Only the images are to be dropped; the records themselves must be repeated exactly.

■ Available data ■
Segment Open

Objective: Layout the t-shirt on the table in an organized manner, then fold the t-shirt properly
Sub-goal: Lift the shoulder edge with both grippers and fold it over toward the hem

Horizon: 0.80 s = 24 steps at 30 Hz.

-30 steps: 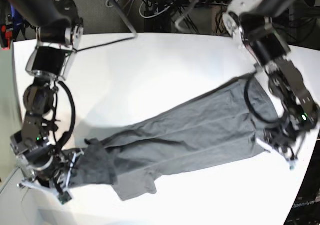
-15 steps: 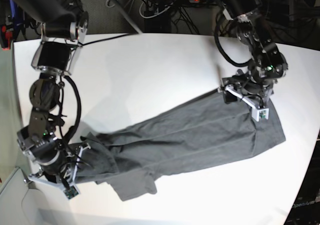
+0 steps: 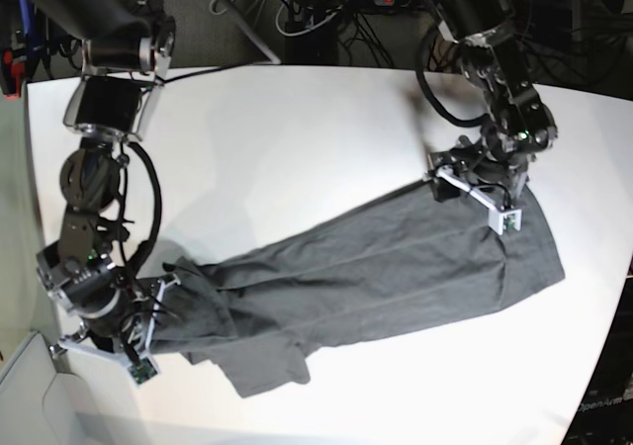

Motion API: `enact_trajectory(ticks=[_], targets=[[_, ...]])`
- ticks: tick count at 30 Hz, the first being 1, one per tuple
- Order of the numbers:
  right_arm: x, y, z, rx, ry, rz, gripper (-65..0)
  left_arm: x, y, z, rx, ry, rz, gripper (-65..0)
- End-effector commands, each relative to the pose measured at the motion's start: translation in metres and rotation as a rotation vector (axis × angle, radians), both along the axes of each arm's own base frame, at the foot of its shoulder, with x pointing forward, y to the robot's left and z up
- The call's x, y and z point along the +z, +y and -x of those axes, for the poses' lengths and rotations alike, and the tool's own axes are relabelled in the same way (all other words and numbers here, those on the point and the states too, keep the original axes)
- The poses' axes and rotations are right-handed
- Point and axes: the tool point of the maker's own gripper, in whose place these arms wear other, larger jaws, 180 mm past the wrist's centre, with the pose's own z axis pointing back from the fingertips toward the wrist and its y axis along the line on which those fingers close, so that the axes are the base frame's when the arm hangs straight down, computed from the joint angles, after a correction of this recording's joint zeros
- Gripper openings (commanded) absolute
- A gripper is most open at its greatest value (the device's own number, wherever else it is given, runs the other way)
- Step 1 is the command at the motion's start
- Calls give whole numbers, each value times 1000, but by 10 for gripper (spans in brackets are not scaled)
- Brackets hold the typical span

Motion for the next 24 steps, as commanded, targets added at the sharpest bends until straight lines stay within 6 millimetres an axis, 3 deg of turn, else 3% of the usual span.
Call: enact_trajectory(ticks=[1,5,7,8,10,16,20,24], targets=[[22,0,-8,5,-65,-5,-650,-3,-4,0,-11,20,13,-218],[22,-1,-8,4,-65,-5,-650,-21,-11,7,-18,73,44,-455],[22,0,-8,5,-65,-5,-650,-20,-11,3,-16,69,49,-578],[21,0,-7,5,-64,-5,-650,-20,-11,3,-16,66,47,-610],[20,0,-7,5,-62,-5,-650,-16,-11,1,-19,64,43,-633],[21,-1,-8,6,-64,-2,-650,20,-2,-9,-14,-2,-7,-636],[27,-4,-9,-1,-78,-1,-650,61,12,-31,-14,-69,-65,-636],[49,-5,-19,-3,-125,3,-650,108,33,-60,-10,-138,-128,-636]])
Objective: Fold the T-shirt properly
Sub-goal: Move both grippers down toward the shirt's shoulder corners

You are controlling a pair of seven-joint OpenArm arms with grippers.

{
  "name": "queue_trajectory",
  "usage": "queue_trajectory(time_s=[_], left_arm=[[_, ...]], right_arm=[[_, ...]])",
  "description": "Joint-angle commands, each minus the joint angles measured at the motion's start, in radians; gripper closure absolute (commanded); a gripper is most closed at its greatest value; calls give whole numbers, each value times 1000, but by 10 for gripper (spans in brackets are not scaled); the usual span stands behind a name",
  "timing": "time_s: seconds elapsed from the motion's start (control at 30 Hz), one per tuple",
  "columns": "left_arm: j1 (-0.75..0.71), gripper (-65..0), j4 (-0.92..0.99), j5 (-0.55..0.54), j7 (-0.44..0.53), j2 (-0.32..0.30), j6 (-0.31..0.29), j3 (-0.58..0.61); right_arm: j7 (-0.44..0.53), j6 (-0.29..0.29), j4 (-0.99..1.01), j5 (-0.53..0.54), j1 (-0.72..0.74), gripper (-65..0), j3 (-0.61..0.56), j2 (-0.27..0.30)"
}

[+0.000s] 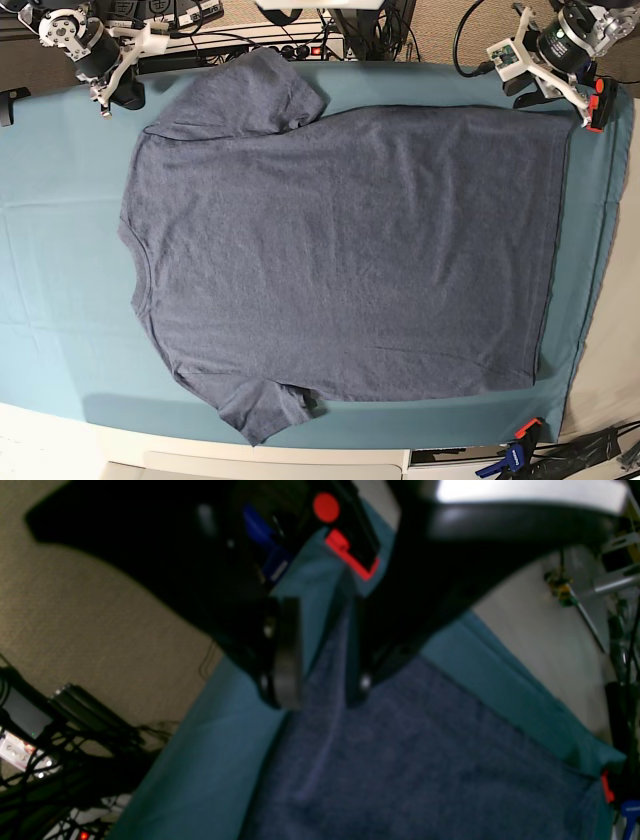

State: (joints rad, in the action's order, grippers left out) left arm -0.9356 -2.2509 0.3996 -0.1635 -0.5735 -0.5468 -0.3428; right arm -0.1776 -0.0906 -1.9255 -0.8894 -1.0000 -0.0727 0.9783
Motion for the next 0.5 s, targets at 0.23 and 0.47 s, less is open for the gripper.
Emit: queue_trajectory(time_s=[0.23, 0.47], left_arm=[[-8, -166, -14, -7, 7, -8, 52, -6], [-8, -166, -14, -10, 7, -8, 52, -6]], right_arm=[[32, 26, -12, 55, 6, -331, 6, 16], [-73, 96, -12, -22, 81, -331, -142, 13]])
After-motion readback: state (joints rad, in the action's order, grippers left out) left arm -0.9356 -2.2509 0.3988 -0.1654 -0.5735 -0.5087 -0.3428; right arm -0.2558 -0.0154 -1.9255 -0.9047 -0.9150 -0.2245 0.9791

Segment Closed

■ The answer ■
Objective: Layout the t-shirt on the table in an organized manner, then fold the t-shirt properly
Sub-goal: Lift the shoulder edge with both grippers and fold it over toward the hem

Horizon: 0.80 s = 24 steps at 30 Hz.

-30 steps: 
-15 steps: 
+0 steps: 

Motion API: `enact_trajectory(ticks=[_], targets=[[_, ...]])`
- ticks: tick count at 30 Hz, the first being 1, one per tuple
- Order of the numbers:
  right_arm: x, y, z, rx, ry, rz, gripper (-65..0)
  left_arm: x, y, z, rx, ry, rz, gripper (-65..0)
- End-effector commands, each relative to the pose measured at the motion's start: translation in metres and rotation as a rotation vector (axis × angle, radians), both along the axes of each arm's own base frame, at the foot of its shoulder, with x pointing forward, y to the robot's left and z up
- The call's x, y and z point along the +z, +y and -x of those axes, for the poses' lengths and rotations alike, and the tool's own axes are relabelled in the same way (all other words and numbers here, those on the point and the states too, keep the original axes)
- The poses' axes and rotations are right-handed
- Point and axes: the tool point of the maker's own gripper, in whose place these arms wear other, larger jaws, 180 mm past the wrist's centre, with the pose's own z axis pointing back from the fingertips toward the wrist and its y axis along the line on which those fingers close, so that the axes are the base frame's when the arm hangs straight down, computed from the joint angles, after a correction of this recording's joint zeros
- Gripper openings (commanded) absolute
- A gripper is most open at its greatest value (the device's own number, wherever else it is given, runs the other way)
- Step 1 is the command at the motion's start
- Calls give whole numbers, each value times 1000, but by 10 for gripper (spans in brackets are not scaled)
- Brackets hold the typical span

Motion for the next 24 steps, as commanded, targets added at the sharpest bends until straight lines stay within 6 millimetres an axis, 3 deg of turn, else 3% of the usual span.
Call: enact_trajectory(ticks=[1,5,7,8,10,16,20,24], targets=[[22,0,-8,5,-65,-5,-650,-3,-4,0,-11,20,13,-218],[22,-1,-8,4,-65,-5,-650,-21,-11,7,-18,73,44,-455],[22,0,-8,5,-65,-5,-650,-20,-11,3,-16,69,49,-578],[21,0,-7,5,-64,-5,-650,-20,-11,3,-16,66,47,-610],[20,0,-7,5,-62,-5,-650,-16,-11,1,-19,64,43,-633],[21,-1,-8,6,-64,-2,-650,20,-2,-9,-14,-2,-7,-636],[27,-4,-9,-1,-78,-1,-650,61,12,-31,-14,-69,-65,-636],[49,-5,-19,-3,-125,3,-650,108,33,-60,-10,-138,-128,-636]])
Objective: Fold the T-shirt properly
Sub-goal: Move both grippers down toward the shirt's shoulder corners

You are controlling a pair of seven-joint OpenArm arms with grippers.

{
  "name": "queue_trajectory",
  "usage": "queue_trajectory(time_s=[_], left_arm=[[_, ...]], right_arm=[[_, ...]])",
  "description": "Joint-angle commands, each minus the joint angles measured at the motion's start, in radians; gripper closure absolute (commanded); a gripper is most closed at its greatest value; calls give whole numbers, each value times 1000, but by 10 for gripper (spans in brackets are not scaled); the usual span stands behind a name",
  "timing": "time_s: seconds elapsed from the motion's start (control at 30 Hz), one per tuple",
  "columns": "left_arm: j1 (-0.75..0.71), gripper (-65..0), j4 (-0.92..0.99), j5 (-0.55..0.54), j7 (-0.44..0.53), j2 (-0.32..0.30), j6 (-0.31..0.29), j3 (-0.58..0.61); right_arm: j7 (-0.44..0.53), j6 (-0.29..0.29), j4 (-0.99..1.01), j5 (-0.53..0.54), j1 (-0.72..0.74), gripper (-65..0), j3 (-0.61..0.56), j2 (-0.27..0.30)"
}

[+0.000s] 

State: (joints rad, in the action's order, grippers left out) left arm -0.9356 -2.2509 0.3996 -0.1635 -0.5735 -0.5468 -0.3428; right arm -0.1776 -0.0906 -1.9255 -0.8894 -1.0000 -0.0727 0.9783
Motion for the next 0.5 s, targets at 0.23 and 0.47 s, less is open for the gripper.
Emit: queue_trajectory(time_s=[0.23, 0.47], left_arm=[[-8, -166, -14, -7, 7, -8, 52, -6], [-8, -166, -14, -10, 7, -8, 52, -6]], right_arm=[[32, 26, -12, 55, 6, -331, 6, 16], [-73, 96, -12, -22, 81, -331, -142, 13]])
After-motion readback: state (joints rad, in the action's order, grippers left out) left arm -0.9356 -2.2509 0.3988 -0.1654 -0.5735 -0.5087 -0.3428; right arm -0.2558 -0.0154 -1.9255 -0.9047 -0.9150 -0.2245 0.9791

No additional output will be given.